Schmitz was born in Eupen and attended gymnasium in Aachen. He lost his right arm in an accident at the age of 10, but nonetheless excelled academically. He studied at the University of Bonn, where he earned a PhD, and was in particular influenced by Barthold Georg Niebuhr; Schmitz later published in England a collection of notes taken from Niebuhr's lectures as Lectures on Roman History (1844).[1]

He married an English woman, Eliza Mary Machell, and moved to England in 1837;[1] around 1840 they had a daughter, Leonora Schmitz, who would become a noted music critic.[2] He became associated with a number of scholars there, writing many of the mythological entries for classicist William Smith's Dictionary of Greek and Roman Biography and Mythology, and serving as "a key figure in the transmission of German classical scholarship to Victorian Britain".[3]

Schmitz moved to Scotland in 1846 to serve as rector of the Royal High School in Edinburgh from that year until 1866. In his induction speech he expressed the hope that his appointment would be "the means of strengthening and increasing the intellectual sympathy which has so long existed between this country and Germany".[4] In that office in 1859 he also tutored HRH The Prince of Wales in Roman history.[5]

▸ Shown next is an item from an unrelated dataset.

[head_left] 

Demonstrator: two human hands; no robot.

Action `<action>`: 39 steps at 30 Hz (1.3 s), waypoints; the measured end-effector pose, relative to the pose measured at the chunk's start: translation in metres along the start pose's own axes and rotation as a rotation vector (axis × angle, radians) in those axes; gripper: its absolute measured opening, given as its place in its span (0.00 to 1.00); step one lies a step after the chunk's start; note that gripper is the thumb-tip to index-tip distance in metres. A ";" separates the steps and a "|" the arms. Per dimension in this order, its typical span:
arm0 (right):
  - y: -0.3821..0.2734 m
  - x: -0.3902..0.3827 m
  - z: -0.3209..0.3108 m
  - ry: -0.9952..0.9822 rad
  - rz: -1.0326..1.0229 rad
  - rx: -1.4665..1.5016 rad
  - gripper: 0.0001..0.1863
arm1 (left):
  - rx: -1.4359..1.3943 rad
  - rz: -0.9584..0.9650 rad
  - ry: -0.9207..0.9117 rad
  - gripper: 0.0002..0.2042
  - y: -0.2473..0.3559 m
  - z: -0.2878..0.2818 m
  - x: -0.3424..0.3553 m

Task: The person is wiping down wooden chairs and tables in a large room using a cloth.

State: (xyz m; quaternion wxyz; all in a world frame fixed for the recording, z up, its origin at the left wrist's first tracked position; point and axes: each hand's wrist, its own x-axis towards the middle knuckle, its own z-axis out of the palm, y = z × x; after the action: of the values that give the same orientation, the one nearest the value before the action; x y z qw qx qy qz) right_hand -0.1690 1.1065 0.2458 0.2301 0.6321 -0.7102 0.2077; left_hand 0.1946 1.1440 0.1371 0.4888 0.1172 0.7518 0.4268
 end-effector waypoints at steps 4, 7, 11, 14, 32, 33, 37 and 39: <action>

Schmitz moved back to England in 1866, serving as Principal of London International College from 1866 to 1874, and Classical Examiner at the University of London from 1874 to 1884. He was granted a civil list pension of £50 in 1881, doubled in 1886.[1]

References

  1. 1 2 3 4 Edmund Burke, ed. (1891). "Obituary: May". The Annual Register: A Review of Public Events at Home and Abroad for the Year 1890. pp. 158–159.
  2. David Baptie (1894). "Young, Mrs. John (née Leonora Schmitz)". Musical Scotland, Past and Present. p. 205.
  3. Nick Lowe (2005-12-20). "Killing the Graves Myth". The Times Online. Retrieved 2010-10-20.
  4. John Murray, A History of the Royal High School (Edinburgh: Royal High School, 1997), p. 50.
  5. Murray, History, p. 53.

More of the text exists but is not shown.